Он и ранее ощущал жестокую вражду наступающей цивилизации, гибельной для прежнего бытия:
Вот сдавили за шею деревню
Каменные руки шоссе.
……………………………..
Город, город! ты в схватке жестокой
Окрестил нас, как падаль и мразь.
Стынет поле в тоске волоокой,
Телеграфными столбами давясь.
Жилист мускул у дьявольской выи,
И легка ей чугунная гать.
Ну, да что же? Ведь нам не впервые
И расшатываться, и пропадать.
Поэт ощущает себя затравленным волком в затягивающейся петле нового мира, и готов по-волчьи жестоко отдать свою жизнь:
Но отпробует вражеской крови
Мой последний, смертельный прыжок (2,109–110).
Душа рвётся надвое. И хочется в новую жизнь, да что-то не пускает. Чужая она, и он для неё — чужой. Печальная метафора, начинающая череду грустных открытий, переданных в стихотворении «Русь советская» (1924), как бы предсказывает и невесёлый итог, к какому приведут все стремления слиться с новой жизнью:
Я никому здесь не знаком.
А те, что помнили, давно забыли.
И там, где был когда-то отчий дом,
Теперь лежит зола да слой дорожной пыли (3,21).
Он настойчиво повторяет и повторяет на разные лады одно:
Ведь я почти для всех здесь пилигрим угрюмый
Бог весть с какой далёкой стороны.
………………………………………….
Ах, родина! Какой я стал смешной.
На щёки впалые летит сухой румянец.
Язык сограждан стал мне как чужой,
В своей стране я словно иностранец.
……………………………..
Вот так страна!
Какого ж я рожна
Орал в стихах, что я с народом дружен?
Моя поэзия здесь больше не нужна,
Да и, пожалуй, сам я тоже здесь не нужен (3,22–23).

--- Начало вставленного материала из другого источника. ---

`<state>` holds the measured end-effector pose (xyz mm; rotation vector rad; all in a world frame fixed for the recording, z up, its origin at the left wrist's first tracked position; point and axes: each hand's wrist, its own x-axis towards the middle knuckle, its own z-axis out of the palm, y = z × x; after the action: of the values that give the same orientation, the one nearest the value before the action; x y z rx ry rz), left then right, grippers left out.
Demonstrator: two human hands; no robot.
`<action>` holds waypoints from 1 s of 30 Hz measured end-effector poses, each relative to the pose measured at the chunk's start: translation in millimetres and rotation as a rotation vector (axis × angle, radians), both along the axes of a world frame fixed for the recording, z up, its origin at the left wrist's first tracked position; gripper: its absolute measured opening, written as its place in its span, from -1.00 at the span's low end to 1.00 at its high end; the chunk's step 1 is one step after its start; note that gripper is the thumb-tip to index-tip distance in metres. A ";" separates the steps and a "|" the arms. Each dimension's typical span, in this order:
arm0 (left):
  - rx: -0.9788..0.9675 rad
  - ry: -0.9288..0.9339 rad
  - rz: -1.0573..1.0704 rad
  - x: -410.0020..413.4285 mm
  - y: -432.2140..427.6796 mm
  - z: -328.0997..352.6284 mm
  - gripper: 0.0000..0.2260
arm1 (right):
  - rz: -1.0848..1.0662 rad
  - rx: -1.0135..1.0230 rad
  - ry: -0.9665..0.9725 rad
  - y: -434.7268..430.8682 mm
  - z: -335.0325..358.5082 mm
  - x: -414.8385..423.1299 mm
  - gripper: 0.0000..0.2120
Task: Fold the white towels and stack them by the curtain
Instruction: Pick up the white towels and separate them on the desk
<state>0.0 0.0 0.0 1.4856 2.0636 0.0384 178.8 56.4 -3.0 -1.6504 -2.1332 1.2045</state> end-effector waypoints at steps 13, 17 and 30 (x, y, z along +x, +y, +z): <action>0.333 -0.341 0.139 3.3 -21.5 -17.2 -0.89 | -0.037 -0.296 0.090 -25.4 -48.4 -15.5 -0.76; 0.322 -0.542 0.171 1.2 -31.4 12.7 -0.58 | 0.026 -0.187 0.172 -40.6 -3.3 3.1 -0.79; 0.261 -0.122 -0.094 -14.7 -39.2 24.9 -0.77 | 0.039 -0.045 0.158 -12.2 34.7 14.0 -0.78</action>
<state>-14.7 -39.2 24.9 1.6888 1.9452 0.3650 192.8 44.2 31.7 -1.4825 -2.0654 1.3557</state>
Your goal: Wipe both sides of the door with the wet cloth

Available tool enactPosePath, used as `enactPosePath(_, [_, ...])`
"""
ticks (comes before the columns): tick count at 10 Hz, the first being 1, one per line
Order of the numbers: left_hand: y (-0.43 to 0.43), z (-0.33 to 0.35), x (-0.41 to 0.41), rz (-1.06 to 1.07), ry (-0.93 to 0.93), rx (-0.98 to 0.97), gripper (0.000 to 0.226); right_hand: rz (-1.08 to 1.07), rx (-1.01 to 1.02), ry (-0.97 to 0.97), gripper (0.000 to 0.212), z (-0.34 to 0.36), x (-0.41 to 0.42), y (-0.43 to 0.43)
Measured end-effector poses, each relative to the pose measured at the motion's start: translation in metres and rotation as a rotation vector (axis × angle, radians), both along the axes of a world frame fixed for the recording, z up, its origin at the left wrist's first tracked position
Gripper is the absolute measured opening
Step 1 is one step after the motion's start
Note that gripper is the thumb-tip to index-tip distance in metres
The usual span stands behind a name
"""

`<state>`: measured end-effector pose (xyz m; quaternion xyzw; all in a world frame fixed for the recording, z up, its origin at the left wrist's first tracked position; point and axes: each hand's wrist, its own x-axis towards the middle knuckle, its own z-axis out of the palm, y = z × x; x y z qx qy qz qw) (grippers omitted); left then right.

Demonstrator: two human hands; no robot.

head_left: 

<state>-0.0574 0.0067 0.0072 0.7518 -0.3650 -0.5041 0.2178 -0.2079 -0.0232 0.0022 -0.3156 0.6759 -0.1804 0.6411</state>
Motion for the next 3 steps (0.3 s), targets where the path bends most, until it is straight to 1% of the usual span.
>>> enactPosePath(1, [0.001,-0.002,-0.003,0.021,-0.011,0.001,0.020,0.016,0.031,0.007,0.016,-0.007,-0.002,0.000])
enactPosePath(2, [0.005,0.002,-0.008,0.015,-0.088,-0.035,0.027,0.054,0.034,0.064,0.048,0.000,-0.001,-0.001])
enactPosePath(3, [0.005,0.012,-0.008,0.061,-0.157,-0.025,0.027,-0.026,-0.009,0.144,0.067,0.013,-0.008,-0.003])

В этом чуждом мире уже своя религия: вместо Библии— пузатый «Капитал». Прежняя вера — как бы теперь к ней ни относился поэт, но хотя бы памяти его она должна быть дорога — подвержена унижению:
Вчера иконы выбросили с полки,
На церкви комиссар снял крест.
Теперь и Богу негде помолиться (3,15).
Поэт растерян. Вот его состояние, о чём бы он ни писал, в чём бы ни уверял себя. Эту растерянность он передаёт своему лирическому герою. И героям своих драматических поэм, прежде всего Пугачёву («Пугачёв», 1921) и анархисту Номаху («Страна негодяев», 1922–1923). Оба эти персонажа — отражение душевных метаний поэта.
Финальный монолог Пугачёва — так сроден многим лирическим надрывам самого автора:
Где ж ты? Где ж ты, былая мощь?
Хочешь встать — и рукою не можешь двинуться!
Юность, юность! Как майская ночь,
Отзвенела ты черёмухой в степной провинции (2,192).
И т. д.
Лирические монологи Номаха — всё та же есенинская надрывность: их можно ставить в ряд с кабацкими стихами.
Слушай! я тоже когда-то верил
В чувства:
В любовь, геройство и радость,
Но теперь я постиг, по крайней мере
Я понял, что всё это
Сплошная гадость.
Долго валялся я в горячке адской.
Насмешкой судьбы до печёнок израненный.
Но… Знаешь ли…
Мудростью своей кабацкой
Всё выжигает спирт с бараниной…
Теперь, когда судорога
Душу скрючила
И лицо как потухший фонарь в тумане,
Я не строю себе никакого чучела.
Мне только осталось—
Озорничать и хулиганить… (2,243).
В «Стране негодяев» своеобразно высказалось есенинское понимание происходящего, хотя бы ближайшего смысла событий. Есенин оказался проницательней Маяковского, суетившегося в обличении «дряни». Не умом, а натурой ощутил Есенин тех, кто забирает власть, — и это не принесло ему радости. Персонаж с говорящей фамилией Чекистов (а на деле еврей Лейбман) откровенно говорит о своих намерениях:
Странный и смешной вы народ!
Жили весь век свой нищими
И строили храмы божие…
Да я б их давным-давно
Перестроил в места отхожие (2,197).
Тут не примитивное варварство, не коммунистическое богохульство просто. Отхожее место здесь — символ цивилизации, созидаемого рая на земле, комфортного во всех смыслах. Божий храм — врата в Царство Небесное. Комфортабельное отхожее место — врата в земной рай.
Что предпочесть? Вопрос — поэтическою метафорой — ставится именно так. Даже оставивший Бога, но не утративший вполне поэтического ощущения бытия человек не может не чувствовать вульгарности самого вопроса, реально поставленного временем. Это тоже мука.